Substrate should be 5-7 cm deep. Try to poke a stick to be able to reach the bottom and stir the sand. Wastes will show up mostly above the sand level so siphoning the wastes shouldn't be a hassle.
Cories will obviously uproot plants that haven't established their roots yet. Established plants are resistant to being uprooted. 


fishperson said:


> I know there are certain snails that dig through sand and mix it up but will they uproot and move around my plants??
> Will the cories uproot my plants as they scour the sand for food??


You may try the Malayan Trumpet Snails. As they dig on the substrate, they prevent anaerobic spots. That's how they got the name "aquatic earthworms". Snails don't uproot the plants.



fishperson said:


> can my cories, sand and plants ever live in harmony?


Of course. As i had mentioned above, the plants will not be uprooted if established. Make sure the sand don't get compact otherwise it will kill the plants as compaction of the sand prevents the penetration of light and air.


----------



## lilmisscountry (Aug 2, 2006)

I have some maylasian snails I could give you if you wanted them. Just pay for shipping. Most all of them are adults(around an inch).

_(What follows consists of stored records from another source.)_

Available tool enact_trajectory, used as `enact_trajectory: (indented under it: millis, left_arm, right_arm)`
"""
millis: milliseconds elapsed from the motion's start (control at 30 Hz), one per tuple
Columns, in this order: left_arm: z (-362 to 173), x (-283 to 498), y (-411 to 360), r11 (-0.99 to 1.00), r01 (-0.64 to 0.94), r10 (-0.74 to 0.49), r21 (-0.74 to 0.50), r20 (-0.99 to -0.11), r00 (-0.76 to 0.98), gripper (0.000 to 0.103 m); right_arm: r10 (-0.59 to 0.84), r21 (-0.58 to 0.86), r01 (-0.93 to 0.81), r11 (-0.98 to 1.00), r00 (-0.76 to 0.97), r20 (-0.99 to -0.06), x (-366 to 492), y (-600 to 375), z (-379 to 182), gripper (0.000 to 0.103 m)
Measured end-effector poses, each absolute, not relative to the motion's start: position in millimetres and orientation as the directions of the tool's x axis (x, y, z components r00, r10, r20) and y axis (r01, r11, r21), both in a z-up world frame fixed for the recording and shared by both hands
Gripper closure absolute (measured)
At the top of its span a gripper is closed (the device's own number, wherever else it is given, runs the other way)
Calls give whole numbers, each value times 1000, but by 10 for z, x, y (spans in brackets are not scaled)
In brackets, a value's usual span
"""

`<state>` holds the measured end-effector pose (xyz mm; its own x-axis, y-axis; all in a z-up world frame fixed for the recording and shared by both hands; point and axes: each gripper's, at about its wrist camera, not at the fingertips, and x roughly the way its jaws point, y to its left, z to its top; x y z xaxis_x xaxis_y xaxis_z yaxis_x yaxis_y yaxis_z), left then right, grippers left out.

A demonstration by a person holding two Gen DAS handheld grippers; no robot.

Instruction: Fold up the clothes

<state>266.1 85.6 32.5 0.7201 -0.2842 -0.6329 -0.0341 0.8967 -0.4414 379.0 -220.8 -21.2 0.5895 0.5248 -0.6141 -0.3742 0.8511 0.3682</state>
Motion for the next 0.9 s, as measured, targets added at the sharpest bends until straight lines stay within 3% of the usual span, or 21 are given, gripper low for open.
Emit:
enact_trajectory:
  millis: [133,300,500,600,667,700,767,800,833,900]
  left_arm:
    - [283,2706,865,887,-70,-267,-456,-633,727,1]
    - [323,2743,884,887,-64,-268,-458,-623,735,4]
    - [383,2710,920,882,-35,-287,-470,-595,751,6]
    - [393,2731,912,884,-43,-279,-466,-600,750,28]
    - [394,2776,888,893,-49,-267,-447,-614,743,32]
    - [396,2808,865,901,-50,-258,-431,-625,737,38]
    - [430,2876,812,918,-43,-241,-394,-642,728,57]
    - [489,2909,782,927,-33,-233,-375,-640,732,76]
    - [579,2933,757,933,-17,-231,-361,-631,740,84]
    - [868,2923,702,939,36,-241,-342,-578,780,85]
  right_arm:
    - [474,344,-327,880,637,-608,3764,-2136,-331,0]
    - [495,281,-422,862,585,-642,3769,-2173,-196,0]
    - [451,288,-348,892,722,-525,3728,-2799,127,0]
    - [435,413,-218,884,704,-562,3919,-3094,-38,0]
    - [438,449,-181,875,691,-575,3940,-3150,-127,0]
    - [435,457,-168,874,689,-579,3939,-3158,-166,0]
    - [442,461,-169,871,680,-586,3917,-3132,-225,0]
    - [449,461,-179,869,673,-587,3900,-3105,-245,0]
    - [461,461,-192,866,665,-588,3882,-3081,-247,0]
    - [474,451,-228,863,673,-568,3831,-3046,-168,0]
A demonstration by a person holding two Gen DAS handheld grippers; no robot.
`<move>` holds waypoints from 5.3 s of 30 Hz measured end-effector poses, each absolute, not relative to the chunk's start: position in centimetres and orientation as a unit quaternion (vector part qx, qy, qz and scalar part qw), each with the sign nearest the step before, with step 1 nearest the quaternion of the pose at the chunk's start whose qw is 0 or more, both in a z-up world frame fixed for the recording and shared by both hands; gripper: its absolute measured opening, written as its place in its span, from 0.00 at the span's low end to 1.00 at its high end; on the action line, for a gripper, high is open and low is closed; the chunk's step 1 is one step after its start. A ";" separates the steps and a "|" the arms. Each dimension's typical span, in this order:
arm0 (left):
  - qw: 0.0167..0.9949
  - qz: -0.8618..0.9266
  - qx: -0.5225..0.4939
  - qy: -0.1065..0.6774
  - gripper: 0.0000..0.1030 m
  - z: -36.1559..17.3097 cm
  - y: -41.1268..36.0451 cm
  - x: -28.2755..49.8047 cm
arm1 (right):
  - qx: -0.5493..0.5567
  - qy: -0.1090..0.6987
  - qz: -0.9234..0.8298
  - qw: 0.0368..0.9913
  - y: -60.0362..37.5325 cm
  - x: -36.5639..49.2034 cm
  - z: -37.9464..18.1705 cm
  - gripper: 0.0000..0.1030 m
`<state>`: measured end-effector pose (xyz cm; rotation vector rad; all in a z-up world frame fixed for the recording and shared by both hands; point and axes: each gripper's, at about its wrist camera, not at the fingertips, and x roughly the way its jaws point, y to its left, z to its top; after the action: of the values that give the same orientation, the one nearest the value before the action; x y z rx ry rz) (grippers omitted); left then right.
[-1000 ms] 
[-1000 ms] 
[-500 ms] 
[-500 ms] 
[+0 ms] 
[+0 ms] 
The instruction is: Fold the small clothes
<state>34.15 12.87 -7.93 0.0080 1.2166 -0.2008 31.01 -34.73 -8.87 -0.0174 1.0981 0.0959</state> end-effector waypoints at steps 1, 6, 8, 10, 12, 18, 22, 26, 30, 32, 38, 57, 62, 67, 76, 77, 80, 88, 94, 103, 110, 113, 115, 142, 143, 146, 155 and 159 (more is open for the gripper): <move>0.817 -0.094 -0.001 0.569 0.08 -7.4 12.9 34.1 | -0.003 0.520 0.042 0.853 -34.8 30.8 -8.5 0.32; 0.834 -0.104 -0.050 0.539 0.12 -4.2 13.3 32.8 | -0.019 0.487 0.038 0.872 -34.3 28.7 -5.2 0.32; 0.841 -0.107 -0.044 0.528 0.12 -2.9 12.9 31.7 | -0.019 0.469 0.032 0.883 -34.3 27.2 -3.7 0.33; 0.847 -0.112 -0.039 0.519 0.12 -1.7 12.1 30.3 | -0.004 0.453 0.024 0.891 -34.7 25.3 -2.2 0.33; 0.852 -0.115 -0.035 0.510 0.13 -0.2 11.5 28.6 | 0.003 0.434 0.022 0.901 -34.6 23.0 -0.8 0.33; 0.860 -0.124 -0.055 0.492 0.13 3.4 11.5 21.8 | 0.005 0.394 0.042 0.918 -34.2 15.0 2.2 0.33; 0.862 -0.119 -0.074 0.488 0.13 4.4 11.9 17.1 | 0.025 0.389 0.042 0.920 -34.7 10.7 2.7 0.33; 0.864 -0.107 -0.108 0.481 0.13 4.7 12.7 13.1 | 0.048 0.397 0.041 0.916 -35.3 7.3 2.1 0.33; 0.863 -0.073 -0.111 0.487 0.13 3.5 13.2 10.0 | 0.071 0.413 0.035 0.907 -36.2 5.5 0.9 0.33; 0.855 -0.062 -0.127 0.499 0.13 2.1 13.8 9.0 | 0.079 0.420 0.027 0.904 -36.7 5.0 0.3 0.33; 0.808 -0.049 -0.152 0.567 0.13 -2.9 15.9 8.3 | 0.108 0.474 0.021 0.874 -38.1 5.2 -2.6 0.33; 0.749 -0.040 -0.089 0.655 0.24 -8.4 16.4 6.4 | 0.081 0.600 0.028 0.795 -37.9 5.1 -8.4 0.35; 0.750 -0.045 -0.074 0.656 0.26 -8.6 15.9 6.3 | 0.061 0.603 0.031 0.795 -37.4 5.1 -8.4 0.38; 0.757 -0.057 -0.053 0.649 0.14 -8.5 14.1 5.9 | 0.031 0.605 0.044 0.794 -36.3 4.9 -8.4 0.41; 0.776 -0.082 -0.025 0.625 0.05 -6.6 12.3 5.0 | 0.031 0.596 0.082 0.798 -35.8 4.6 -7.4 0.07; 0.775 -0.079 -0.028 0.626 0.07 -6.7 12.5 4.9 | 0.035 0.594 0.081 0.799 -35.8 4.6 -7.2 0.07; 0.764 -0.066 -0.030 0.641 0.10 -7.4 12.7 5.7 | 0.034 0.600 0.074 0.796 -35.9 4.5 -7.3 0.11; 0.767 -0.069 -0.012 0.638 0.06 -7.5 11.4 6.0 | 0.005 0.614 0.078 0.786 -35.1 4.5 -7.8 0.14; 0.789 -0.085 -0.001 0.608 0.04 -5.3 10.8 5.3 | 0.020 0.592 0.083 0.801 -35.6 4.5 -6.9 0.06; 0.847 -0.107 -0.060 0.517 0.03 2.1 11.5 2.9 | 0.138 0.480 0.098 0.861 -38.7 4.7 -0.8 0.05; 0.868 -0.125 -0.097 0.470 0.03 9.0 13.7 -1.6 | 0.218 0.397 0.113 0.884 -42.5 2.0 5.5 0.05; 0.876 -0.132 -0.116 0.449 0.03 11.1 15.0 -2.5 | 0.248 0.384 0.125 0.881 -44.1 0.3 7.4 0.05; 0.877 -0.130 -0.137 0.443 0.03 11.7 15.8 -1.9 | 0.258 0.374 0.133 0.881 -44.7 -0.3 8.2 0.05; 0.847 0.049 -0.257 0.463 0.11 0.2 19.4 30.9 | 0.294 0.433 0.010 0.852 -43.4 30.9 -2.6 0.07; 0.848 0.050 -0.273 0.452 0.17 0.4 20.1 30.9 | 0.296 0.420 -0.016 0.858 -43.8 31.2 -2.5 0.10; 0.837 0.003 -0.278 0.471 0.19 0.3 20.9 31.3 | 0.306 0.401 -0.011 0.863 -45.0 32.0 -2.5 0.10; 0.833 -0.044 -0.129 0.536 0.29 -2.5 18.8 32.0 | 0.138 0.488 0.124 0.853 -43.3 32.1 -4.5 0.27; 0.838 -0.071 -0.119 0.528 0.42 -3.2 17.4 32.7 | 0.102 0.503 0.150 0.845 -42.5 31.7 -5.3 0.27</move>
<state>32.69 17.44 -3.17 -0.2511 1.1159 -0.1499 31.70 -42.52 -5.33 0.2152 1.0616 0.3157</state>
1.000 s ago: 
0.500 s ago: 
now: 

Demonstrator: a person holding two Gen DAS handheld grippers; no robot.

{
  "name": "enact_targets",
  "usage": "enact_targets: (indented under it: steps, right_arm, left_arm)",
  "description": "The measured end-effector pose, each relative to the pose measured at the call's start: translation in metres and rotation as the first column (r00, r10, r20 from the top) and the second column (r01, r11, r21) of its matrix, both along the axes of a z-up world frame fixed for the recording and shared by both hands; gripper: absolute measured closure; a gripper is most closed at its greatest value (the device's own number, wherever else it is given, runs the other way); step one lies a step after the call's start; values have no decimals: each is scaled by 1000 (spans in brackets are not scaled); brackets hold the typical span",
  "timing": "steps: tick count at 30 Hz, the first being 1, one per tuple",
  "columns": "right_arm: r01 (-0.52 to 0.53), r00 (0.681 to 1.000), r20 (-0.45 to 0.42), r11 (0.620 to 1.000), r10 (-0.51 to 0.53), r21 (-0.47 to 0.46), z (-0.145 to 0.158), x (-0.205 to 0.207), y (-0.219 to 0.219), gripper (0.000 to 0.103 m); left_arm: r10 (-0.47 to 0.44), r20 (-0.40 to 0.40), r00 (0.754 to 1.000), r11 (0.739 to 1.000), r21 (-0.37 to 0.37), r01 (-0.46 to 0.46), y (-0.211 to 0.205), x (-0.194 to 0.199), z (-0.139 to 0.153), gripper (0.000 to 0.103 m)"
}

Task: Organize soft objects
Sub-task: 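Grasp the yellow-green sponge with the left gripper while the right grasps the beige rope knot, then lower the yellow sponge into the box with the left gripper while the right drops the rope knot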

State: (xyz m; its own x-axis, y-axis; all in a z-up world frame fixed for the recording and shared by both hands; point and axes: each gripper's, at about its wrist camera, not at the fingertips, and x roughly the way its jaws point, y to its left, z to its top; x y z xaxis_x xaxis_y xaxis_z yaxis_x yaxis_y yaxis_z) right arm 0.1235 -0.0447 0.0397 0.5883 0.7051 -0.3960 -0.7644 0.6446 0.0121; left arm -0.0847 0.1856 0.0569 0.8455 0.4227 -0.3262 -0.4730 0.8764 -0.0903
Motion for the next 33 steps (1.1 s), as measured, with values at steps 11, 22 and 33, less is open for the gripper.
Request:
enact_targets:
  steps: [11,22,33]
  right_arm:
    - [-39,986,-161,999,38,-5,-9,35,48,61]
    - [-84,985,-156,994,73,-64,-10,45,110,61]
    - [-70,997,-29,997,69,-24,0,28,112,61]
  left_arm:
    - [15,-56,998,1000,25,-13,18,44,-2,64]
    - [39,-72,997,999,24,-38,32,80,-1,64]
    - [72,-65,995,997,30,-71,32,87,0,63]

I also have some Texas Holey Rocks that are great for propagating plants.


----------



## Guest (Aug 24, 2006)

My cories don't really uproot the plants as much as my yoyo loaches do. The yoyos swim around the tank and chase each other and run over the plants. The cories just move around the plants....sometimes if a plant is barely holding in the substrate, one bump will uproot it, but overall the cories aren't a problem.

I use Eco-Complete. Most of it is really small grain, almost sand like, and some of it is gravel-like. It is great for cories and plants. It doesn't seem to compact like really fine sand does. Also, pool filter sand is a coarser grain sand that shouldn't compact as bad as the finer grain stuff.


----------



## savo318 (Aug 15, 2006)

a good idea though not too pleasnt sounding, if you want plants in sand, which my cories love, so long as you buy proper aaqua sand, the put a bit of rabbit poo at the roots of your plants once every month. this gives good food for your plants,


----------



## Damon (Jan 18, 2005)

Rabbit poo works but is not a good idea. If you are setting up the tank the best method I 9and many others) have found is a dusting of spaghum peat moss (cost like $3.00 for a bag that could be used on many, many, many tanks). Just use a dusting. You dont want to coat the bottom of the tank. Then take the filter media from an established tank and squeeze it out all over the bottom. Then after you rinse the sand add it to the tank. Then slowly fill the tank up with water. This method has provided the best results for me when using any substrate.


----------



## MaryPa (Jan 25, 2006)

I have Sand Blasters sand with Eco-Complete on top for my plants. My Cories never uproot anything but my tiny sags when they were first planted.


----------